Alec nodded, although that was more for Johnny’s sake than his, and his mother offered up a gloomy sort of smile.
“Everything’s going to be fine,” she said. “No. Honestly. It is.”
*
Sometimes you have to fight to get what you want…
When Alec got back from school the house was empty. Mum was working, Johnny and Dad were at football practice again. They’d be back soon, but for now everything felt quiet, and sort of bad…
Alec thought about his mother’s diary, as he had been doing for the past week. He felt terrible to think of it, his mother suffering because of him. Except not because of him, but it was still sort of his doing. And in the back of his mind he wondered if he’d been an easy baby, his first memory was of jumping in the deep end of a swimming pool, terrifying Mum and Dad as the lifeguard dragged him out…had he been a crying child, keeping them awake, shredding their nerves and igniting their tempers?
He wanted to look for the diary. He just wanted to know. If he’d been a bad child.
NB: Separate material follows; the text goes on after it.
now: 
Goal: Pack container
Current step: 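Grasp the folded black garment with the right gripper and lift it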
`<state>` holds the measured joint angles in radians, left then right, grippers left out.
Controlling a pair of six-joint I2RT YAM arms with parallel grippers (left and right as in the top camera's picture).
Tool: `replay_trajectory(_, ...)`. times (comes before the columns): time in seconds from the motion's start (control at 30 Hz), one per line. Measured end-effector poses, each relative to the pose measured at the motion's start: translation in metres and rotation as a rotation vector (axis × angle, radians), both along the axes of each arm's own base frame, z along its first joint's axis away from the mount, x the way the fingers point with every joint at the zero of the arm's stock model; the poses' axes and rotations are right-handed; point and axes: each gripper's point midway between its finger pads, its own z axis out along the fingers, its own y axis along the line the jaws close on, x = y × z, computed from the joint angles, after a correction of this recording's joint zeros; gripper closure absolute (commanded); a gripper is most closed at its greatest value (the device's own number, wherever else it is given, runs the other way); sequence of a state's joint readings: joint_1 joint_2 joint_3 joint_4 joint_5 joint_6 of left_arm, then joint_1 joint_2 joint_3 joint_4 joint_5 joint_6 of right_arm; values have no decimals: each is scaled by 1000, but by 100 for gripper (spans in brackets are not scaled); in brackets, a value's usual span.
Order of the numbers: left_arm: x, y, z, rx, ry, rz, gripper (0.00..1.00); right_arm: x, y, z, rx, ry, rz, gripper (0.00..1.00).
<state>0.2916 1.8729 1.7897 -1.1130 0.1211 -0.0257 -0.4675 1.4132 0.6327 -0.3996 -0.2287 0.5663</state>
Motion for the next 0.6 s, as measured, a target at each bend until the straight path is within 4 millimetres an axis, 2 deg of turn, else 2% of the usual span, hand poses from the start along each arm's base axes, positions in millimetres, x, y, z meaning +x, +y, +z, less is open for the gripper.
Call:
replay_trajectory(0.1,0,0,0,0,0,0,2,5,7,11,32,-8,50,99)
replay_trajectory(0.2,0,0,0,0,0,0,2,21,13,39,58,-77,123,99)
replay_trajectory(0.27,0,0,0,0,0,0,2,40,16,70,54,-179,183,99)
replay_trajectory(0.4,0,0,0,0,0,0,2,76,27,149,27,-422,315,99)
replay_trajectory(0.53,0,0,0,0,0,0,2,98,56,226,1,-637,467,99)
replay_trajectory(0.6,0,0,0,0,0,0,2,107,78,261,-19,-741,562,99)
If he could put right what he might have put wrong.
The diary entries, they’re from around those times…
He wanted to understand, and wanted to help.
He turned on the television so the house didn’t seem so quiet, and walked across the carpet to the cupboard where the blue box was kept. He opened it, moved the box, nothing.
In truth he thought it was probably in the attic, hidden away. So it was the attic he ventured into, torch in hand, and he went through every box- through his and Johnny’s old baby clothes, Dad’s old nurse’s scrubs, old comics and magazines…
Downstairs the front door unlocked, and he heard Dad, and Johnny, and Mum.
“Alec, you up there?” Mum called up the stairs, the ladder to the attic hidden from her view.
“Yeah,” he called back, hoping she wouldn’t come up to see him. “Yeah, just in my room.”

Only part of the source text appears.